SmugMug has its video issues, then, but if you can live with those, or you're mostly interested in SmugMug's photo handling abilities, there's a lot to like here. 

SmugMug ecommerce

Ecommerce

SmugMug Portfolio and Business plans provide a fully hosted ecommerce solution which allows you to sell your photos and videos. 

Options range from charging for digital downloads, to enabling visitors to purchase one or more of your pictures as prints, cards, photo books, wall art, mugs, phone cases, mouse mats and assorted other photo gifts and products. 

There's no need to set up a storefront to make this work, as your content is already well presented in the existing galleries. All you get is an optional Buy button which allows customers to purchase everything in a gallery, or the specific photos they need. 

You also don't have to worry about payment providers, taxes, shipping or anything else. SmugMug's own professional shopping cart takes the order for whatever content and products the customer has selected, and ships the order from the US or the UK, depending on the customer's location and your preferences. 

There is a little work to do, particularly in setting up your price lists. SmugMug's Portfolio and Business plans enable setting prices per gallery or even per image, and you can also price content by resolution or licence (personal or commercial.)   

For the most part, though, SmugMug's store features are very simple to set up and use. No need to take our word for it, either: the 14-day free trial gives you full access to SmugMug's high end Business plan, so you can try out all its more advanced features for yourself. 

SmugMug support

Support

Most website builders tuck their support section away in some distant area of the site, hoping you'll only visit occasionally, if you've run into a tricky problem you can't solve in any other way. 

SmugMug is, well, a little more enthusiastic. When we started our project, a welcome email arrived from a 'Client Success Manager' offering help and saying that "even if you don’t have any questions, hit reply and say hi. I’d love to hear from you about what kind of photography you’re shooting and how you found SmugMug." 

If you prefer a self-service approach to support, a web knowledgebase has some top-quality, detailed articles. Here's a Quick Start guide to SmugMug it's well-presented with appealing screenshots, nicely organised, not long enough to be intimidating but peppered with links to further articles where you can find out more. 
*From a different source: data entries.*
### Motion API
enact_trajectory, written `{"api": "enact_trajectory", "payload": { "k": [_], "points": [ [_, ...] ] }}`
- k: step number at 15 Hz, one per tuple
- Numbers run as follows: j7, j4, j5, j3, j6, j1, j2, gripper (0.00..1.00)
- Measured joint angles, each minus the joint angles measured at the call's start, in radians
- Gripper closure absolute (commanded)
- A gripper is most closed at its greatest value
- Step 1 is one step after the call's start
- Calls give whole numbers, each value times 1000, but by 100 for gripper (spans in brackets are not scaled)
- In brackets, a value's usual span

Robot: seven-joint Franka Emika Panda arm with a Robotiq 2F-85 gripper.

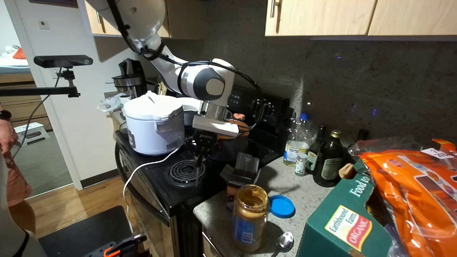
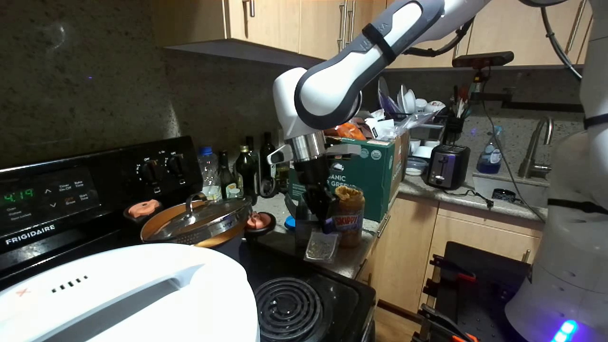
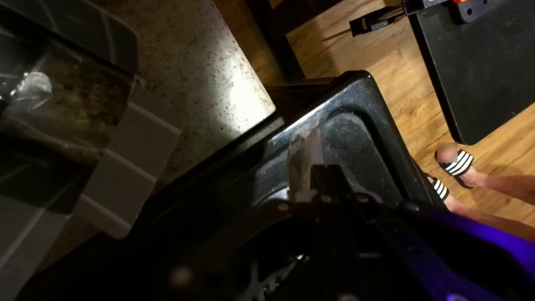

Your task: Take one tea bag out of the open box on the left side of the countertop

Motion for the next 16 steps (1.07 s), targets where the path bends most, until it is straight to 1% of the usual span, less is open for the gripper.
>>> {"api": "enact_trajectory", "payload": {
  "k": [4,10,16],
  "points": [
    [59,-19,-7,-10,42,-12,8,96],
    [166,-21,-84,-33,93,-20,39,96],
    [191,-14,-133,-43,123,-33,74,96]
  ]
}}
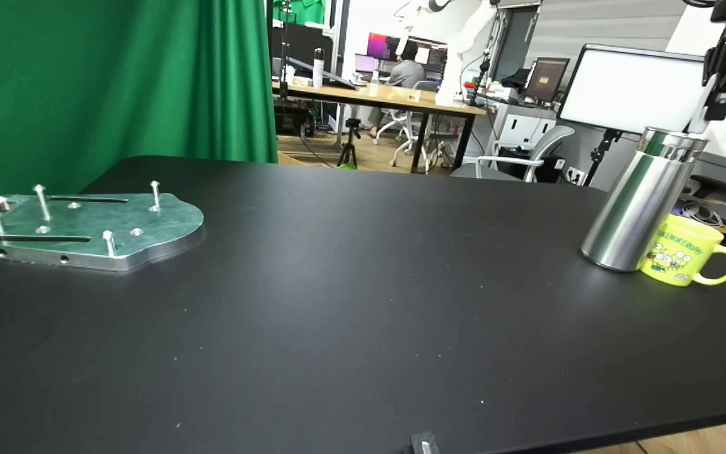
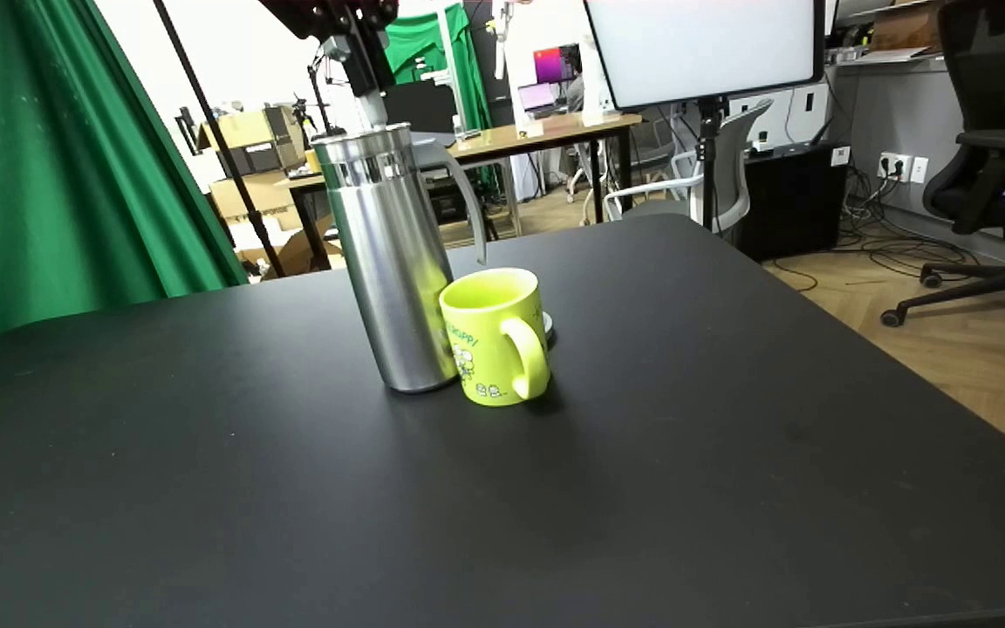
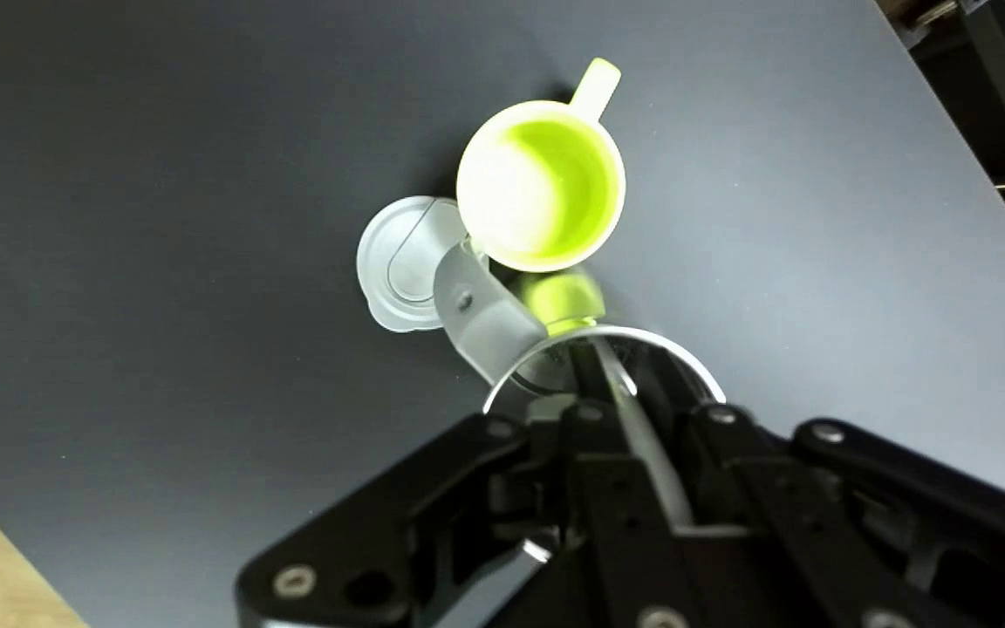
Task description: Clean the bottle by moving the brush up and down.
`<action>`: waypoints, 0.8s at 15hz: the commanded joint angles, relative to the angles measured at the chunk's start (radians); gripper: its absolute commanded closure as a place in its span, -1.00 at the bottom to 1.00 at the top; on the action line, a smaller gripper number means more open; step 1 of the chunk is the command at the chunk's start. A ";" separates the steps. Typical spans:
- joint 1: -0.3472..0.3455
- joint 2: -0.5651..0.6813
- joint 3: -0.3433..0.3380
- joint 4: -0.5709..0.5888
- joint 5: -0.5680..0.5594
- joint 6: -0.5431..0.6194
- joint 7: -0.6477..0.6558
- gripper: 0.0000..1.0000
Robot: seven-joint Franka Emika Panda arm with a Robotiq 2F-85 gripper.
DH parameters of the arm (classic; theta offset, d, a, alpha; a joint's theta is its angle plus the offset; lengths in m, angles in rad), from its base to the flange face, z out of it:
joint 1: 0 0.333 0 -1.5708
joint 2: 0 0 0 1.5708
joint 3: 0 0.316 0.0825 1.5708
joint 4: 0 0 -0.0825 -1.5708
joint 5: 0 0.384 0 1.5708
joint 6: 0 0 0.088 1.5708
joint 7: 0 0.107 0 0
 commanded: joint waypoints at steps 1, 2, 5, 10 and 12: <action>0.005 -0.027 0.014 0.000 -0.014 -0.025 0.016 0.93; 0.006 -0.040 0.017 0.000 -0.010 -0.031 0.009 0.93; 0.017 -0.103 0.029 0.008 0.004 -0.070 -0.001 0.93; 0.040 -0.226 0.032 0.025 0.003 -0.117 -0.005 0.93; 0.044 -0.245 0.023 0.024 0.012 -0.114 -0.013 0.93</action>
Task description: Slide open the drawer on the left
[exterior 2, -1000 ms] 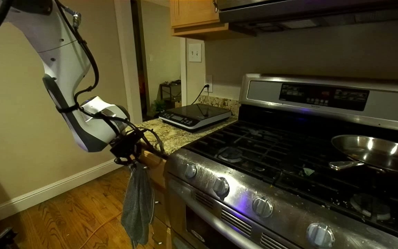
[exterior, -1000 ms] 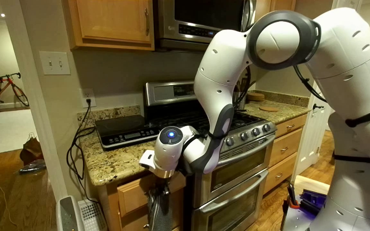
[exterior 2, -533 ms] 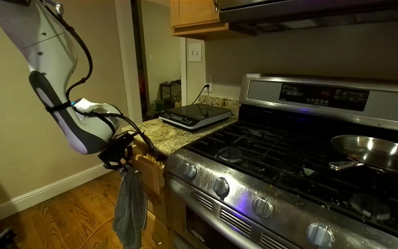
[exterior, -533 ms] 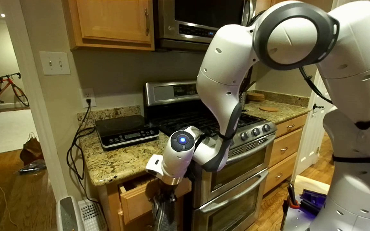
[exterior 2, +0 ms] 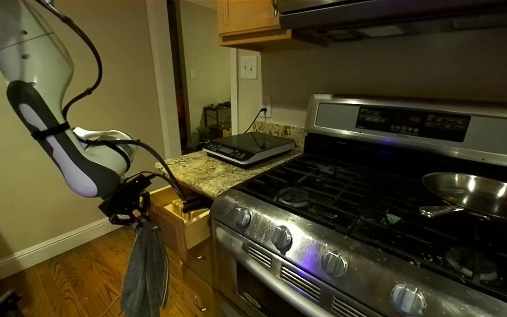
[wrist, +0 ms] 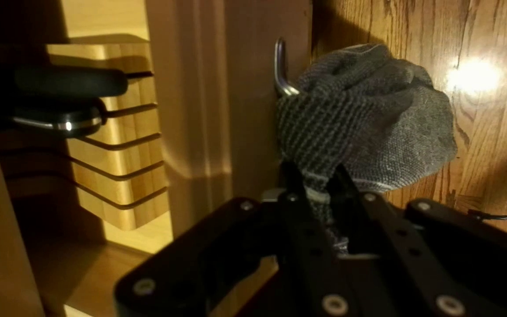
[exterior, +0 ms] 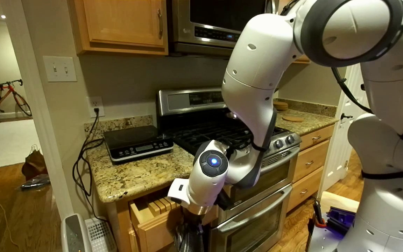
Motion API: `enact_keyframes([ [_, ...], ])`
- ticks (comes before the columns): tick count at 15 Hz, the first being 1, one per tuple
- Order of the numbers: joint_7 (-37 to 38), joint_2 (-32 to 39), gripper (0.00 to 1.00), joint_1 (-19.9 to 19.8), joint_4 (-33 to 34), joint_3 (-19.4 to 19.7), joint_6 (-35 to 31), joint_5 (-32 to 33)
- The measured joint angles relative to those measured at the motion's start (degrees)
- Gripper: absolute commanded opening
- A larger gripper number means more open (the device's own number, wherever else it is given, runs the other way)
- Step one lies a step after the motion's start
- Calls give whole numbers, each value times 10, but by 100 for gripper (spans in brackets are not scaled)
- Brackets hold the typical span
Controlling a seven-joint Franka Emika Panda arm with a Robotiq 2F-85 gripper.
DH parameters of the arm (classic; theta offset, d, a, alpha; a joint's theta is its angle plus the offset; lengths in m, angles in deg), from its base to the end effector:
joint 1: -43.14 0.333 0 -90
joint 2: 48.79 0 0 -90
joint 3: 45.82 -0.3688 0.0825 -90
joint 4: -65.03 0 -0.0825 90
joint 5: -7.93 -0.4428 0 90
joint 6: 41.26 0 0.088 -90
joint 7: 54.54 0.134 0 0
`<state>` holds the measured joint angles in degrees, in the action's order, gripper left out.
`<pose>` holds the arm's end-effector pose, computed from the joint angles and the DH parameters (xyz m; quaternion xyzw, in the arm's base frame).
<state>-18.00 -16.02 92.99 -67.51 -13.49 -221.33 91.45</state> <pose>0.4793 0.2103 0.0865 0.7915 0.5713 0.1274 0.1757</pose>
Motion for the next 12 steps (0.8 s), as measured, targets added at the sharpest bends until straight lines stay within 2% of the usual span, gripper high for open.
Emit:
enact_keyframes([
  [4, -1, 3, 19, -4, 7, 0, 0, 0],
  [5, -1, 3, 7, -4, 7, 0, 0, 0],
  [12, 2, 2, 7, 4, 4, 2, 5, 6],
])
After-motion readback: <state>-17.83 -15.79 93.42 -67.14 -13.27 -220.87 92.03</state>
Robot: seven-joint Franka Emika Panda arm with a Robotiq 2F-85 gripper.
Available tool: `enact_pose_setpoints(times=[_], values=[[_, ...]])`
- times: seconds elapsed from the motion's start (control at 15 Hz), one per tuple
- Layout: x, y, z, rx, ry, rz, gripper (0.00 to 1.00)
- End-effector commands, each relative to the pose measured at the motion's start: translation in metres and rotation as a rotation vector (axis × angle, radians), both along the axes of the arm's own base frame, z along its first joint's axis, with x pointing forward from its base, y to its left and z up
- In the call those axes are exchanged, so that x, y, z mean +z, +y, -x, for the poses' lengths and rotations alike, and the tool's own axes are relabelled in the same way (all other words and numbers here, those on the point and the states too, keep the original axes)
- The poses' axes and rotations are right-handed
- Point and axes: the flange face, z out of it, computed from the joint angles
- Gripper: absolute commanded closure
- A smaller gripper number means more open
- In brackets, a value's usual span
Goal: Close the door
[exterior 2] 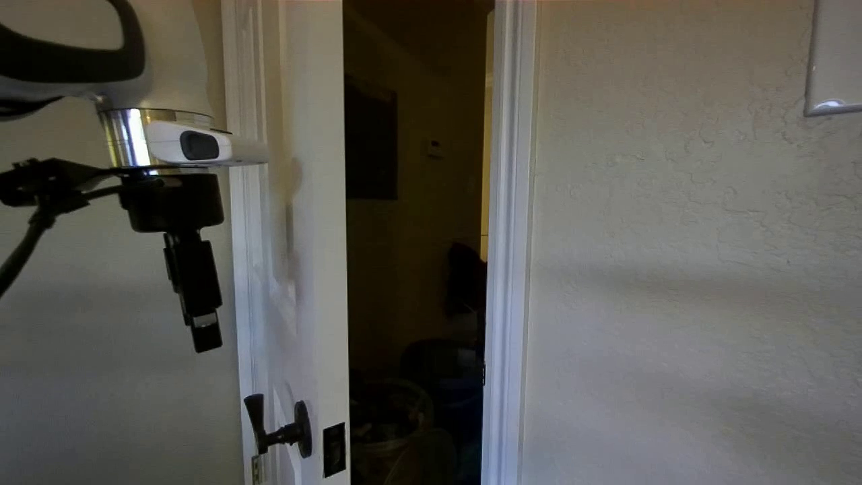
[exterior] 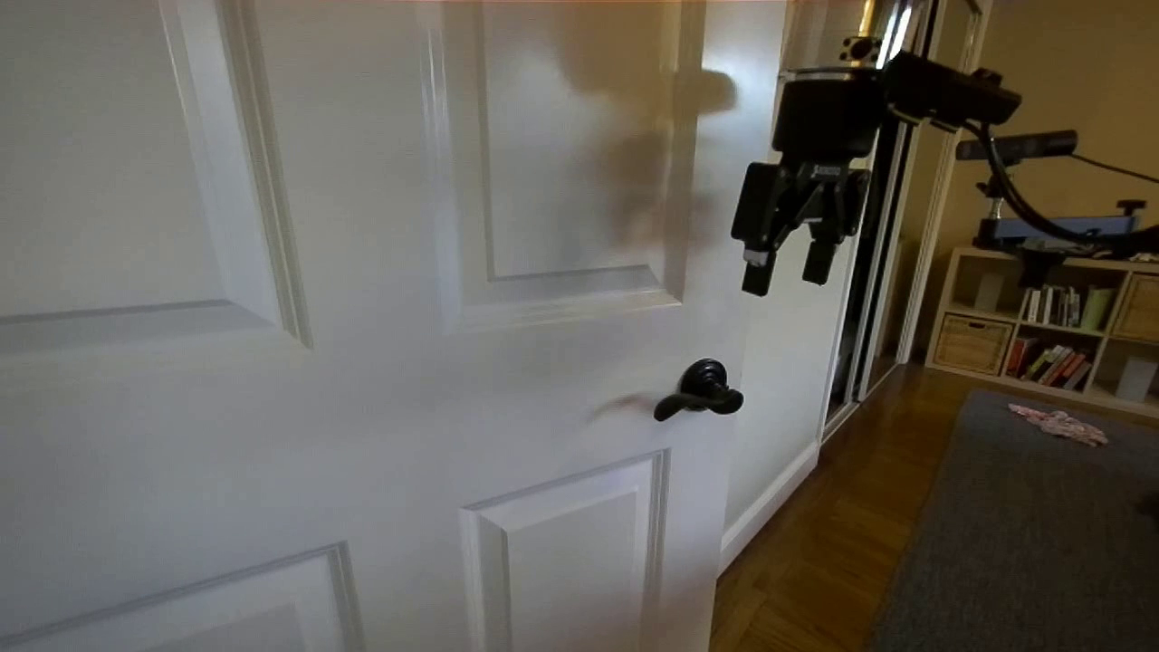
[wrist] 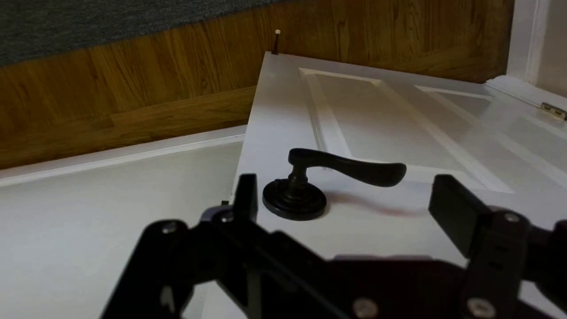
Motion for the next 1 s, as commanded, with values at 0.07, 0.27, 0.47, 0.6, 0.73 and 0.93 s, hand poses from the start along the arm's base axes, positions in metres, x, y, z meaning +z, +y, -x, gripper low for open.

If you can't find an answer on the website, real support agents are available 24/7 via email. We posed a product question and seven minutes later received an excellent answer which covered all the angles, but still invited us to reply if we needed more.

SmugMug may have its occasional quirks, then, but with the quality knowledgebase and speedy support it's likely you'll find a workaround for most issues with the minimum of hassle. 

Final verdict

The lack of Undo support is a problem, but if you're looking to share, present or sell your photos, SmugMug is one of the best services around. Give it a try.